Ce que je souhaite, c’est la création de facultés de santé dans les universités.

Comment se passe l’intégration des études de médecine dans le LMD ?

Elle se fait avec difficulté. Dans la plupart des pays européens, les étudiants entrent en fac de médecine après avoir été sélectionnés après le bac. La sélection s’opère sur dossier, tests d’aptitude, voire entretien, comme en DUT. En France, les étudiants sont sélectionnés après la première année. Il n’y aura jamais de «vrai» LMD en santé tant qu’on laissera le concours au milieu de la licence ou qu’on sélectionnera progressivement au cours des trois premières années.

Les étudiants sont contre le principe de la sélection après le bac depuis longtemps au nom du libre accès à l’université. Un leurre… Le recours à des prépas privées, à une année blanche postbac pour se préparer au concours est d’ores et déjà antidémocratique.

Les CHU ont-ils les moyens de remplir leurs missions de formation ? Le font-ils correctement quel que soit le devenir des étudiants (hôpital public, clinique, exercice libéral…) ?

Je suis favorable à la poursuite de la mission principale des centres hospitalo-universitaires – la mission clinique auprès du patient – si ceux-ci travaillent avec les hôpitaux généraux car il n’y a plus assez de lits pour le nombre d’étudiants en CHU. En outre, il faut plus de formation chez les généralistes et les spécialistes de proximité pour deux raisons : plus de la moitié des médecins exercent en médecine ambulatoire ; les raisonnements et les prises de décision sont différentes en cabinet et à l’hôpital. Il faut que les étudiants bougent ! En revanche, la formation en clinique privée doit rester exceptionnelle, lorsqu’il n’y a pas le terrain de formation suffisant dans l’interrégion.

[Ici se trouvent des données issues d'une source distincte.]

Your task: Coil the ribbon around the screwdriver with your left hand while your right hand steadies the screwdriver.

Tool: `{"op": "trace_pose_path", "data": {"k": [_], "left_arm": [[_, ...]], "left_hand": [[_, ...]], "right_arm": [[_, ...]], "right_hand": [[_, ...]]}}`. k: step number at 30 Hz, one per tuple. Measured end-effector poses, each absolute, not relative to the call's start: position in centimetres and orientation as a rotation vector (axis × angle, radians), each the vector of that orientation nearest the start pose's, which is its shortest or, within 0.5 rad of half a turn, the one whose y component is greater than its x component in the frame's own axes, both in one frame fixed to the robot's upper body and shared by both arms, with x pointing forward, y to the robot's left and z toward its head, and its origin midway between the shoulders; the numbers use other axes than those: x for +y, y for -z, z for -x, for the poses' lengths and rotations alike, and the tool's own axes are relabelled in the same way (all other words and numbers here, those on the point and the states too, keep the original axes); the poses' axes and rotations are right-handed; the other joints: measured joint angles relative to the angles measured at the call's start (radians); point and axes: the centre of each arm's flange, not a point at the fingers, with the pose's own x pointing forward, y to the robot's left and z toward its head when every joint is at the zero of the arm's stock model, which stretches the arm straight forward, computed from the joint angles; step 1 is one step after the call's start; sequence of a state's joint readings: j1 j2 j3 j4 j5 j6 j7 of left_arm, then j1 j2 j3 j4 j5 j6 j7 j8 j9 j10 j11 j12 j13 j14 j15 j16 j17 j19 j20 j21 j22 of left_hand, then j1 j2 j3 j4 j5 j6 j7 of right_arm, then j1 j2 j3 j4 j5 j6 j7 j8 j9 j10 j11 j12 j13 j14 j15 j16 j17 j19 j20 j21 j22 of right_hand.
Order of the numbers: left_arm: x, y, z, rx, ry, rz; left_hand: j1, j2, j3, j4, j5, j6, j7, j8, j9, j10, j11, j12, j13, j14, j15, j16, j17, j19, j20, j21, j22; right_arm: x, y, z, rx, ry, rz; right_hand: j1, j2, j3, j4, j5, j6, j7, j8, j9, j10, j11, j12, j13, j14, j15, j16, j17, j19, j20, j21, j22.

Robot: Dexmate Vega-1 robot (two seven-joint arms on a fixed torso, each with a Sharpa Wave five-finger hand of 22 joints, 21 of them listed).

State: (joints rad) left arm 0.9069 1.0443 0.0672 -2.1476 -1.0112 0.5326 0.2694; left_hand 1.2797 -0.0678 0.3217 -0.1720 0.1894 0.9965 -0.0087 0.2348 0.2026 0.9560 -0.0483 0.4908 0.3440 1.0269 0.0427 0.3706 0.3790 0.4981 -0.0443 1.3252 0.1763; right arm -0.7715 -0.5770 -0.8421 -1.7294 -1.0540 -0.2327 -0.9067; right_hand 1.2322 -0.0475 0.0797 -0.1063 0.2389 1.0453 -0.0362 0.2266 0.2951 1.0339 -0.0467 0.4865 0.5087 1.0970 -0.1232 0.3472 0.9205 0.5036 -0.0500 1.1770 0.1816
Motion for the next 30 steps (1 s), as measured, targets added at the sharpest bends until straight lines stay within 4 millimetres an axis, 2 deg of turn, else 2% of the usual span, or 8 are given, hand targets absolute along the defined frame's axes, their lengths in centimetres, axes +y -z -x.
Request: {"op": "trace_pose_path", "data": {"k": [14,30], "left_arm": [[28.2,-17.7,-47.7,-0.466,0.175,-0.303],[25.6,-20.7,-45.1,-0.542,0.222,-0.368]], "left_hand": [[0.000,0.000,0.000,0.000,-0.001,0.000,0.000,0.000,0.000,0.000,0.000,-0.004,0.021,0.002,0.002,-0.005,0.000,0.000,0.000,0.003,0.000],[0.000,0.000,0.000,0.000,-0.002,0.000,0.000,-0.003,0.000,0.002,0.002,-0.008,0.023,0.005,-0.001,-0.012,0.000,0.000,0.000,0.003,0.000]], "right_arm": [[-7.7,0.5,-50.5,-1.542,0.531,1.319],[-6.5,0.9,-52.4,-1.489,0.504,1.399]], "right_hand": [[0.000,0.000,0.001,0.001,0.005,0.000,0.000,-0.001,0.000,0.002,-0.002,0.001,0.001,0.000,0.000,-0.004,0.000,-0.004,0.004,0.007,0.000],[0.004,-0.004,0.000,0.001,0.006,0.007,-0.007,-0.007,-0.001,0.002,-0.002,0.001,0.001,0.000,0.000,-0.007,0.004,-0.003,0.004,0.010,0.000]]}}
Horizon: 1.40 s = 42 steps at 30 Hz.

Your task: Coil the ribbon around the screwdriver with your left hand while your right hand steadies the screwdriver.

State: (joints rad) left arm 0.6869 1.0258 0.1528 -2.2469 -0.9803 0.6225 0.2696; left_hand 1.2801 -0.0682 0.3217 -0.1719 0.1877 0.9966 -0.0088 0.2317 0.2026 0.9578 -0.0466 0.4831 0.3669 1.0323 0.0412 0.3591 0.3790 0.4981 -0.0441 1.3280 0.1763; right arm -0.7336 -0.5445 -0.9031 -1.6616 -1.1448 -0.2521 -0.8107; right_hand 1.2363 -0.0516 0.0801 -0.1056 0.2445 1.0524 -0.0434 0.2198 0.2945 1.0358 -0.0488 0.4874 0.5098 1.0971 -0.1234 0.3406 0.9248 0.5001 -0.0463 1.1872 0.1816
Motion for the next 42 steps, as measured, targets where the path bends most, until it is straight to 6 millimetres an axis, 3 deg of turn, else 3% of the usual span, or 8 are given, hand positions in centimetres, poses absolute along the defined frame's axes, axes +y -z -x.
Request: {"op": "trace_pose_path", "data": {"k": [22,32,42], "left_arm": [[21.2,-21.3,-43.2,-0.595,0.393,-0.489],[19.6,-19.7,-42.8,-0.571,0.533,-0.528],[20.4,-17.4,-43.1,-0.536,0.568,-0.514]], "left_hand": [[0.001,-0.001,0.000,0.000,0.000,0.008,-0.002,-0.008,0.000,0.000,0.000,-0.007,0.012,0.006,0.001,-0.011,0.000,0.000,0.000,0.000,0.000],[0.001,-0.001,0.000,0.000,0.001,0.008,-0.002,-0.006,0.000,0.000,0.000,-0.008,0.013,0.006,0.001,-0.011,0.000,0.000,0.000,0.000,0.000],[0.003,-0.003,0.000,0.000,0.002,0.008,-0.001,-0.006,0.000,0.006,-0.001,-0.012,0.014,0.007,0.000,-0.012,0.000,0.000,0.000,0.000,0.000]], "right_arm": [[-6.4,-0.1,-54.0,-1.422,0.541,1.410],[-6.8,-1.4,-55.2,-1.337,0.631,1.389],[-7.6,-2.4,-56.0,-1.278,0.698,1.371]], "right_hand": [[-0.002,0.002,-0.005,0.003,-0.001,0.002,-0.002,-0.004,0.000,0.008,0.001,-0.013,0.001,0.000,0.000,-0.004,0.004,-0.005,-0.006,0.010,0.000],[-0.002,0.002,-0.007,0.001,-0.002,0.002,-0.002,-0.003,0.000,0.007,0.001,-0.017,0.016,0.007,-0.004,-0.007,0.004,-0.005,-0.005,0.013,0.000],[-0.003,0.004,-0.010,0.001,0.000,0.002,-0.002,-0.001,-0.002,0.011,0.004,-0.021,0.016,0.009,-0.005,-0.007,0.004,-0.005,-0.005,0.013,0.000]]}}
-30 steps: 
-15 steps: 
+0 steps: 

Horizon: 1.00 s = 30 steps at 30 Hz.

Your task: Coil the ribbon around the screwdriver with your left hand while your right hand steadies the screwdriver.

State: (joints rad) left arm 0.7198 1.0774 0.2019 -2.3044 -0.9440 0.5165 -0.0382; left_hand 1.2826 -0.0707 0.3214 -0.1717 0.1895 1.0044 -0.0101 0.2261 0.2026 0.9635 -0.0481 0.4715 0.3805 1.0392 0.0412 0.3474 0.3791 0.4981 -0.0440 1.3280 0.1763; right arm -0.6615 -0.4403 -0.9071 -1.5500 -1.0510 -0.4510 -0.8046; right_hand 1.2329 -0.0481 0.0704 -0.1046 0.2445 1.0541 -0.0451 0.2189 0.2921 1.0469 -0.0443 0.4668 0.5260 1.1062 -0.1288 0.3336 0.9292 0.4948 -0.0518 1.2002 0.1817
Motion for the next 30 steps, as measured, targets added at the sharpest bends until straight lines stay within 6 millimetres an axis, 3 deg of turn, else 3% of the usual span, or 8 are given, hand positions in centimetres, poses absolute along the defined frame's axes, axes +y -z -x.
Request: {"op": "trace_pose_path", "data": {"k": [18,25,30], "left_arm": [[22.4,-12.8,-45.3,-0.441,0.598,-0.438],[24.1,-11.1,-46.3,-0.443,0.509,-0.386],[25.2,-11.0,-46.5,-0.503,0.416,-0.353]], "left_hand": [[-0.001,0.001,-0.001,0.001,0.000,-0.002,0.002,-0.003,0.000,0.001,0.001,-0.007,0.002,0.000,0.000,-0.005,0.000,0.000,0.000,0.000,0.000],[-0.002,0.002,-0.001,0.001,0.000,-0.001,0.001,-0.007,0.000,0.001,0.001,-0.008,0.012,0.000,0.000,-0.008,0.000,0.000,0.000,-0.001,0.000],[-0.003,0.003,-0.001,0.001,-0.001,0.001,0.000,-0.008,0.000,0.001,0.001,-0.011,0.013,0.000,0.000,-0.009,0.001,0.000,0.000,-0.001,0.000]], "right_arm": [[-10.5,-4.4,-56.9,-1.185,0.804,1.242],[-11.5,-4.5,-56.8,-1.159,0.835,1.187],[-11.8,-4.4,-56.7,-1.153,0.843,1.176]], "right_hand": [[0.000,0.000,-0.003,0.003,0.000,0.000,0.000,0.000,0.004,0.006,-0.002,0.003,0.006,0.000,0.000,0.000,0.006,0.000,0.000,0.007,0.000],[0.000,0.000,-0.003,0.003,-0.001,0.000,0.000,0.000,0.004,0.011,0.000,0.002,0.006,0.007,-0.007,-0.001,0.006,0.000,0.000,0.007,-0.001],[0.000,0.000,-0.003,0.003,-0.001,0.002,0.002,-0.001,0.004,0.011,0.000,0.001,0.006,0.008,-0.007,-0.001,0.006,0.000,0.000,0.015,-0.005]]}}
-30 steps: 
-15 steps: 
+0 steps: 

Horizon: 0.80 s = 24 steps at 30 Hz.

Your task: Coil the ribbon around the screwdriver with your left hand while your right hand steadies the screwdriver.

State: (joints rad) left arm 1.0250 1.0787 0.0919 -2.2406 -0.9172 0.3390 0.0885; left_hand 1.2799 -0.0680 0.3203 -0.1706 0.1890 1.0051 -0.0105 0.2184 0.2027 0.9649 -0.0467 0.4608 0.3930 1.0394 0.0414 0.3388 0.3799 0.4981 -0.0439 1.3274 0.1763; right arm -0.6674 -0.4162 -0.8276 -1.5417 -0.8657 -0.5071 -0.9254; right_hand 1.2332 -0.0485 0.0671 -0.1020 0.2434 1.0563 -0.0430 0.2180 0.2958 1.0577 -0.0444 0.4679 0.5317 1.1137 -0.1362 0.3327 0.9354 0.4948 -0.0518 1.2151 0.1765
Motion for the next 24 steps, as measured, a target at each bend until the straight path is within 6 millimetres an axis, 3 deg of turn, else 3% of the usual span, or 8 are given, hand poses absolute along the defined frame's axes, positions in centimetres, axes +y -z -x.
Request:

Que pensez-vous de l’organisation de la recherche biomédicale ? N’existe-t-il pas un empilement de structures, avec la création récente, à côté des CHU, des DHU (départements hospitalo-universitaires) et des IHU (instituts hospitalo-universitaires) dans le cadre des Investissements d’avenir ?


La recherche biomédicale manque de lisibilité. Existe-t-il un médecin en France capable de décrire son organisation ? Je ne suis pas opposé au principe d’IHU et de DHU si on leur donne un cadre très précis et si les CHU gardent la triple mission formation-soins-recherche. Les DHU doivent être l’occasion de créer des structures interrégionales d’excellence, de faire coopérer plusieurs CHU. Mais ils doivent prendre leur base sur les soins des patients : si on n’a pas de cohortes suffisantes de patients, on ne crée pas de DHU.